Lint and format (Python)

ruff check cfclassify            # PEP8 (E), Pyflakes (F), isort (I) rules
ruff format --check cfclassify   # formatting check; drop --check to auto-fix

Line length is 88. Run ruff format cfclassify to auto-format.

A consistent style eliminates formatting noise from diffs and makes code review faster. Enforcing it in CI means contributors never have to debate formatting choices. Ruff is used over flake8+black because it covers linting, formatting, and import ordering in a single fast pass.

Type checking

python -m basedpyright cfclassify

Must produce 0 errors and 0 warnings — catches type mismatches and broken contracts before runtime, particularly at the cfextract/cfclassify boundary where Python receives C++ structs. The suppressions in pyproject.toml (reportMissingTypeStubs, reportUnknownMemberType, etc.) are intentional since unfortunately sklearn ships no type stubs. basedpyright is used over mypy/pyright because it enforces stricter defaults.

Cyclomatic complexity

lizard src/ cfclassify/ --CCN 10 --warnings_only -i -1

lizard reports a cross-language assessment of code complexity. High cyclomatic complexity (CCN) correlates with defect density and makes functions harder to reason about both for humans and AI coding tools. The informational threshold (-i) guides design without penalising genuinely complex logic: the goal is to flag cases worth reconsidering, not to enforce a hard rule that forces artificial splitting.

C++ build and tests

cmake -B /tmp/cfextract-build -DMAKE_TEST=ON -DMAKE_PY=OFF
cmake --build /tmp/cfextract-build --parallel
/tmp/cfextract-build/test-cfextract \
  --reporter console \
  --reporter junit::out=test-results.xml

Tests use Catch2 v3, fetched at configure time via CMake FetchContent.

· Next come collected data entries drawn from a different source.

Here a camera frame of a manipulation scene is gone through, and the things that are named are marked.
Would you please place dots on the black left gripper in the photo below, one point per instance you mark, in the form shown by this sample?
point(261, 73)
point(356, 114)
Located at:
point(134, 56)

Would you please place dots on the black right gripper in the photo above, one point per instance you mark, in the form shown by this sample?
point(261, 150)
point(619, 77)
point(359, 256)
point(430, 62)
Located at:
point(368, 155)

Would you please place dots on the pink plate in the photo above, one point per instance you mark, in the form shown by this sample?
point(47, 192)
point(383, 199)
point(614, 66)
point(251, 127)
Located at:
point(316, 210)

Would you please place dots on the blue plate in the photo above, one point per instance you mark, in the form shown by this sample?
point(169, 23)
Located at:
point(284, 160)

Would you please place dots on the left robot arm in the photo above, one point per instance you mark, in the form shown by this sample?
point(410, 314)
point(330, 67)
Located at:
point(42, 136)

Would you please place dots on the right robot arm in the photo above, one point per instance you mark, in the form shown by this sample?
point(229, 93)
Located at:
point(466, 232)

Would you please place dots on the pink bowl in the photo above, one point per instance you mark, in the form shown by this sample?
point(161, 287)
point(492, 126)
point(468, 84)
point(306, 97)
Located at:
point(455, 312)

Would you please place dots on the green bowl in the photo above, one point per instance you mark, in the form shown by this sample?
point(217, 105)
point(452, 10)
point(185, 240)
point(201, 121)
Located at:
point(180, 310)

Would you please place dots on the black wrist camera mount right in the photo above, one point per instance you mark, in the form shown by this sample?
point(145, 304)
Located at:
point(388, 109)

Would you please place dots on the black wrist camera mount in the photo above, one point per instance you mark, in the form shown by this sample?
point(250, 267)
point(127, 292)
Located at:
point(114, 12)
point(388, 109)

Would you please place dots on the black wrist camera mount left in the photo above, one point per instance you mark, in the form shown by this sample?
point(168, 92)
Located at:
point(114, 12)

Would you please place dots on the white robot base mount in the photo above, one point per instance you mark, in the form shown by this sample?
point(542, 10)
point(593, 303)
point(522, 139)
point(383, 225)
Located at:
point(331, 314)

Testing at the unit level documents the intended behaviour of each statistical computation independently of the extraction loop, making regressions and bugs easy to locate.

CMake options

Option	Default	Description
`MAKE_TEST`	`OFF`	Build the Catch2 test binary (`test-cfextract`)
`MAKE_PY`	`OFF`	Build the pybind11 Python extension

Both default to OFF in CMakeLists.txt. pip install -e . overrides MAKE_PY=ON via pyproject.toml. The manual cmake invocation above builds tests only, without the Python extension.

CI

GitHub Actions (.github/workflows/ci.yml) runs three jobs:

checks — all non-tag pushes, PRs, and manual dispatches: lint (ruff), type check (basedpyright), complexity (lizard), C++ build + Catch2 tests, JUnit results published to GitHub Checks via dorny/test-reporter.

docker_build_push — tag pushes (or manual dispatch for build-only): builds and pushes ghcr.io/blex-max/als-challenge:<tag> and :latest to GHCR.

docs — pushes to main only, after checks passes: runs mkdocs gh-deploy --force to rebuild and push the docs site to the gh-pages branch.